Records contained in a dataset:
· · · · · · ·

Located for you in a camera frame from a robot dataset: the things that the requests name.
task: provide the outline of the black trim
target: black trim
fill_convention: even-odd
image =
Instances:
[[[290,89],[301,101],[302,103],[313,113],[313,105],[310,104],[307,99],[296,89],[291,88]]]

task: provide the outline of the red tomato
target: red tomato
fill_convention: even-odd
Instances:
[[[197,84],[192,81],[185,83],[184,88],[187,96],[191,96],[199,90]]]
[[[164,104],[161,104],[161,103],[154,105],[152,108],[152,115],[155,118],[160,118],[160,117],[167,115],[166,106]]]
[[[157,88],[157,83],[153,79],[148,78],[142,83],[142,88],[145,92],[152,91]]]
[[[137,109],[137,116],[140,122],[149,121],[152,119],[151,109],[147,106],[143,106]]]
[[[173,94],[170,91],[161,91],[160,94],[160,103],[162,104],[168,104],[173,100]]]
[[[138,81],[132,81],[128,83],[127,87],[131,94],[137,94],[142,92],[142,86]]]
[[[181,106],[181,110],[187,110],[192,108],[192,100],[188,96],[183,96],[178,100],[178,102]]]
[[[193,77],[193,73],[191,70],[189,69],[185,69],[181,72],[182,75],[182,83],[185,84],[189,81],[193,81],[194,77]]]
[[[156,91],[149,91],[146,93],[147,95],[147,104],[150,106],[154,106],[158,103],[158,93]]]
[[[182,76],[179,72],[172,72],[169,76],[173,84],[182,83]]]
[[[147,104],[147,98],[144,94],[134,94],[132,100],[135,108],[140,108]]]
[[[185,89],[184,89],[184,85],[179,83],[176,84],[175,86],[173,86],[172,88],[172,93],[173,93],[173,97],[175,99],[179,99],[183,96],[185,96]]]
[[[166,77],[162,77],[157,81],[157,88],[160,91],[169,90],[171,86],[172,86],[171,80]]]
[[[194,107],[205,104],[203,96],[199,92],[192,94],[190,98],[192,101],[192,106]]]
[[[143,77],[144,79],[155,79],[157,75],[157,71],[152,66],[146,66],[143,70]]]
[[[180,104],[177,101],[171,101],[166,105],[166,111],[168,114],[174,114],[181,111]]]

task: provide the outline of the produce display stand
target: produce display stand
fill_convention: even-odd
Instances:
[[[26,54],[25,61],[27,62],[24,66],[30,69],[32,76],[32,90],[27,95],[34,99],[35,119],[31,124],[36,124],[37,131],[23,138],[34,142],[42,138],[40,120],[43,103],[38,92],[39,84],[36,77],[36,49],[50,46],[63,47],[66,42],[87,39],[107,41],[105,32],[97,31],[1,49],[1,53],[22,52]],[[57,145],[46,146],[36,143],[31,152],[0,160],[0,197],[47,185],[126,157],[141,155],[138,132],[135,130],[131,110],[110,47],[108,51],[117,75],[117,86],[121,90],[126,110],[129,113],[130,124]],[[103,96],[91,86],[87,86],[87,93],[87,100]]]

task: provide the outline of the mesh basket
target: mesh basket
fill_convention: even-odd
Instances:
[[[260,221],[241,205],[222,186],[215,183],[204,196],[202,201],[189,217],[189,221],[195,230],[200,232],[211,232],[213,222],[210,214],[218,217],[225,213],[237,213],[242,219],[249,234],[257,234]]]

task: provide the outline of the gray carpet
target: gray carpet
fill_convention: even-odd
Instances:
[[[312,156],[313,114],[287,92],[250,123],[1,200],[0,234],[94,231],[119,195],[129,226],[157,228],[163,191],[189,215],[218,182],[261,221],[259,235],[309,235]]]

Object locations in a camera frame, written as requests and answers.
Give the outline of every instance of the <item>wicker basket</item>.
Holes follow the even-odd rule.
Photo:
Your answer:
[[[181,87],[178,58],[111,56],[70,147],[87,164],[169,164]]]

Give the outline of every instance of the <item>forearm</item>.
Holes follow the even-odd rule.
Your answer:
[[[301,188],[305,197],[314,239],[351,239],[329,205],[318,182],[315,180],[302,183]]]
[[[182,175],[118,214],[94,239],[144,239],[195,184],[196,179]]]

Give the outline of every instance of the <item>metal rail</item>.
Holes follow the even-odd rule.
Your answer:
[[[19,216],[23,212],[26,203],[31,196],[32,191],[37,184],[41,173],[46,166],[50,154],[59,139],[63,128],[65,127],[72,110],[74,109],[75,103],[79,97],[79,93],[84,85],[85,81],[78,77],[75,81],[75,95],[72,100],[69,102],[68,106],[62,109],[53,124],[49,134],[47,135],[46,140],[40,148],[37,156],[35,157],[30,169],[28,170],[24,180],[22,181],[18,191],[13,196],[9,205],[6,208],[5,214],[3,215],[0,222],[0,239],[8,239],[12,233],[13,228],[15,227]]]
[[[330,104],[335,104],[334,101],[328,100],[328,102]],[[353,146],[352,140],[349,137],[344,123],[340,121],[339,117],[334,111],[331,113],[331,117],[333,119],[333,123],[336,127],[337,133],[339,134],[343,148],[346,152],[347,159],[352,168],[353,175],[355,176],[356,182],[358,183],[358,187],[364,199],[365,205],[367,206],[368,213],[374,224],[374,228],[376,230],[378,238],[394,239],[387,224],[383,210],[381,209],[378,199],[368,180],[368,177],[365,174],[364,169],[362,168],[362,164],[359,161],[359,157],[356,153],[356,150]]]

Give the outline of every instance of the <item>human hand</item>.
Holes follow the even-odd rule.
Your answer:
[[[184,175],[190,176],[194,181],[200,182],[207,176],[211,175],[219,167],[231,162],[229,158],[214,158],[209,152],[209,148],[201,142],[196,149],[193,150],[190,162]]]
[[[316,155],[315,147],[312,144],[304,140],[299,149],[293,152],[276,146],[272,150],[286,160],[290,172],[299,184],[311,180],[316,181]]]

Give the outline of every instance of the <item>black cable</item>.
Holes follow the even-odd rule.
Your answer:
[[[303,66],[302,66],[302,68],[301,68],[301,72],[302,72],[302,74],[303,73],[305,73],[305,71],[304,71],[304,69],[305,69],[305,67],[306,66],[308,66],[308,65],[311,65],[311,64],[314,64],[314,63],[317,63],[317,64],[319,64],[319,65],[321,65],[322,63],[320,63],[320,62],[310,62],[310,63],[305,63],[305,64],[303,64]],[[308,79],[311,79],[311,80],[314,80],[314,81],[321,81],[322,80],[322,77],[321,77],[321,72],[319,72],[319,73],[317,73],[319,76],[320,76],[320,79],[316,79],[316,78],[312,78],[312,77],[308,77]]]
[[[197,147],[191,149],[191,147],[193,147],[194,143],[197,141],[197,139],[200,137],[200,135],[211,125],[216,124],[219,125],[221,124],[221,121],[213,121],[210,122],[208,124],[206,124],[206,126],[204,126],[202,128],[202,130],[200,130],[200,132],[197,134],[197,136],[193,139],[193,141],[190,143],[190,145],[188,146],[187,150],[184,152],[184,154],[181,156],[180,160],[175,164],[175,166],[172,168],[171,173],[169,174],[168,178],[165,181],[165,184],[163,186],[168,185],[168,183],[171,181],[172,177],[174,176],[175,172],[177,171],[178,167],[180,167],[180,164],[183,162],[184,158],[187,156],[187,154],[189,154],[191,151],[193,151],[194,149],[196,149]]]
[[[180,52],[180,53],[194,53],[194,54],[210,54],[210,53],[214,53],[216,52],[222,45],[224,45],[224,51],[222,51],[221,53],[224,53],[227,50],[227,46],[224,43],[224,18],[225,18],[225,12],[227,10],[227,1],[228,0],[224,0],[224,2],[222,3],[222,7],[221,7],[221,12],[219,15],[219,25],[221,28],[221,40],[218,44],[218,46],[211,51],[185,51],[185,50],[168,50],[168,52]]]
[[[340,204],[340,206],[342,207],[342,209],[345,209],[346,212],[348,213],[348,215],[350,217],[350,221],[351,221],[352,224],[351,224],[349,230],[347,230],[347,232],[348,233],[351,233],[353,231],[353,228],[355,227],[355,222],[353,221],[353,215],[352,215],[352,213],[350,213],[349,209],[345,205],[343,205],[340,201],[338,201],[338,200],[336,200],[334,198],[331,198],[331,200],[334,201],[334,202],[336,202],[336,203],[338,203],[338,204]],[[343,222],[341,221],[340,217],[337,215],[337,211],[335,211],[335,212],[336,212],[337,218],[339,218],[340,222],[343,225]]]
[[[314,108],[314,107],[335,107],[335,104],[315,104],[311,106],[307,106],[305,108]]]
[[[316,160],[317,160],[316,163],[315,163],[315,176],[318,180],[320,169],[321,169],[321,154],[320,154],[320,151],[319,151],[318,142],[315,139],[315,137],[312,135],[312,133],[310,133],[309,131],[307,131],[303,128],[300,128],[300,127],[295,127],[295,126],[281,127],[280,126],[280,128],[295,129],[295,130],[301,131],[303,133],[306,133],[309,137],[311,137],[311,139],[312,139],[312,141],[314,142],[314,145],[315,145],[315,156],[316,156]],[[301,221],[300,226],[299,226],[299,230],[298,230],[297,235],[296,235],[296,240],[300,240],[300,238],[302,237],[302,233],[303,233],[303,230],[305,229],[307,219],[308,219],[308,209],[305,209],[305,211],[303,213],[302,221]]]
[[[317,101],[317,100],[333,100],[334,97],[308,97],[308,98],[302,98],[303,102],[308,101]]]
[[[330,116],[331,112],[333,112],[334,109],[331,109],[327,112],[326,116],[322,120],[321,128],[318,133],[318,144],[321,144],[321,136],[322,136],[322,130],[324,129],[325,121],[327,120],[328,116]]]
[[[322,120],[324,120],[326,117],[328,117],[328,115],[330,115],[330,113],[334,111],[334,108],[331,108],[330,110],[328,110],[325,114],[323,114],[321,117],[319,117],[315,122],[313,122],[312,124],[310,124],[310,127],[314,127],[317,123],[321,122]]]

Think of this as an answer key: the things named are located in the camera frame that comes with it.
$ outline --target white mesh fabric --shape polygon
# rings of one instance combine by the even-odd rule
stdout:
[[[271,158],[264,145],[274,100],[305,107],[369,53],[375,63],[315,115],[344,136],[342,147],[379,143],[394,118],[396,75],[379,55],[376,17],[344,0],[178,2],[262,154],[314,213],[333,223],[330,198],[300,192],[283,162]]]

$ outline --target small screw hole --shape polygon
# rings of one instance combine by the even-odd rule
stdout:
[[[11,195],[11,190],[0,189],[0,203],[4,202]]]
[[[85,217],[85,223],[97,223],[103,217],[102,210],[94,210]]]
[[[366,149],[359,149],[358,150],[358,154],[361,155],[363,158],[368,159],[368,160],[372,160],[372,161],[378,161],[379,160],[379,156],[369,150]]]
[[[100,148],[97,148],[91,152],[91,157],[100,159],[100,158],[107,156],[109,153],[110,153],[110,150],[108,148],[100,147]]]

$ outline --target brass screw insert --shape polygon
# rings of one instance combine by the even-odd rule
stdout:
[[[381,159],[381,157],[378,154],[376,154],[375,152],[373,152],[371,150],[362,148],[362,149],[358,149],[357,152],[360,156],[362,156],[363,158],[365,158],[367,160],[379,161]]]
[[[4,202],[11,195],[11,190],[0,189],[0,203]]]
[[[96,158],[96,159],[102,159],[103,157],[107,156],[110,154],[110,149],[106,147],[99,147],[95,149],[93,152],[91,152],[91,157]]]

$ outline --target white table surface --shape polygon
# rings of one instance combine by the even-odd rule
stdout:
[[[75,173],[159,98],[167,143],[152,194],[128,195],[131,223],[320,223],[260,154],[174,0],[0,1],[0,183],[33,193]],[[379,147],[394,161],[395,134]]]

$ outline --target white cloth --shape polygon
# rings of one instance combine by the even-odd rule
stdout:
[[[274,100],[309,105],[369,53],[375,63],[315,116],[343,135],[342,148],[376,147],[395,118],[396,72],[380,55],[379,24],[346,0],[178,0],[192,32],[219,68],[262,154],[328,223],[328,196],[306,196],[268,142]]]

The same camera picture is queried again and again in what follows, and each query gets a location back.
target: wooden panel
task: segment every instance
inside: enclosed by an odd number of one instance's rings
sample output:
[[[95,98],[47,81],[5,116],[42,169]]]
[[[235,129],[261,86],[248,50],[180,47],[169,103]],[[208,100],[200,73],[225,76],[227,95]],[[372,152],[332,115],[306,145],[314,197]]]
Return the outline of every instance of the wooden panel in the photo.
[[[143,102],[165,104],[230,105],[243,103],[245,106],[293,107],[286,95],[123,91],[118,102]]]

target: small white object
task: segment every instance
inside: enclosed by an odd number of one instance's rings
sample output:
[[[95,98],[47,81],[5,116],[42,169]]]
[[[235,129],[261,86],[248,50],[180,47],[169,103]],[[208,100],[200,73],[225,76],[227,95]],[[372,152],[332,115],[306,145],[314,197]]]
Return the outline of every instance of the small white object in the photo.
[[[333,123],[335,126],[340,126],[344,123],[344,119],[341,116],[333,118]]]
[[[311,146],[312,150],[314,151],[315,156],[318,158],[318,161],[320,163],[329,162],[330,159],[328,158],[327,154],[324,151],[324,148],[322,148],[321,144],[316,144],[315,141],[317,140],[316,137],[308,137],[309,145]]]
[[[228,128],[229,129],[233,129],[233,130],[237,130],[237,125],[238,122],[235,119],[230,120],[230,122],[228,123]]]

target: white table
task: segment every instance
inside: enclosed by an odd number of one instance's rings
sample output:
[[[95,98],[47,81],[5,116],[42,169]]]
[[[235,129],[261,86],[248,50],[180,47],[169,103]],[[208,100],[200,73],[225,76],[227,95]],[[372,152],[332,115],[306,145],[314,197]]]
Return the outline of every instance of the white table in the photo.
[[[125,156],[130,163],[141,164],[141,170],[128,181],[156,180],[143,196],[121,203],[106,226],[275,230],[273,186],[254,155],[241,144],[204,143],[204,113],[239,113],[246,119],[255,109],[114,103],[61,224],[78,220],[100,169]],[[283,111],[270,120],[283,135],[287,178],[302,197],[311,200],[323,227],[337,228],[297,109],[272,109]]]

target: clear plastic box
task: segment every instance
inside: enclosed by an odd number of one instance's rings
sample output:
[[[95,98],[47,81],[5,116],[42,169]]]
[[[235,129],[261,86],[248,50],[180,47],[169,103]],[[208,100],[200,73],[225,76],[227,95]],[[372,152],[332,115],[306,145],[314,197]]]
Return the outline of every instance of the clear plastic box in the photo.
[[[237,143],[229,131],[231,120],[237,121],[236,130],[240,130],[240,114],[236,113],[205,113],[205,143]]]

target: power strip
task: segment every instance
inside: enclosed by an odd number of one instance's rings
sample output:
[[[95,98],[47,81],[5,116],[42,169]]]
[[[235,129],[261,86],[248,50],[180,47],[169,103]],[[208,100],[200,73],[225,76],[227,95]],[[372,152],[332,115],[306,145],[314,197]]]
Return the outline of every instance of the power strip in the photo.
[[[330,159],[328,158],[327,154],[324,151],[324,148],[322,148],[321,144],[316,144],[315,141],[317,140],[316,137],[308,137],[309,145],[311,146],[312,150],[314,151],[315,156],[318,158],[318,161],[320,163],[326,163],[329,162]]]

· · · · · · ·

§ TASK DIRECTIONS: Give back, exactly as written, the stretch from the line with "task: provide the outline of the gray carpet" through the line with "Give the outline of every instance of the <item>wicker", and no other lines from the records above.

§ SOLVED PROBLEM:
task: provide the outline of the gray carpet
target: gray carpet
fill_convention: even-odd
Instances:
[[[312,156],[313,114],[287,92],[250,123],[1,200],[0,234],[94,231],[119,195],[129,226],[157,228],[163,191],[189,215],[218,182],[261,221],[259,235],[309,235]]]

Object locations in a camera frame, written as requests and answers.
Give the outline of every instance of the <item>wicker basket</item>.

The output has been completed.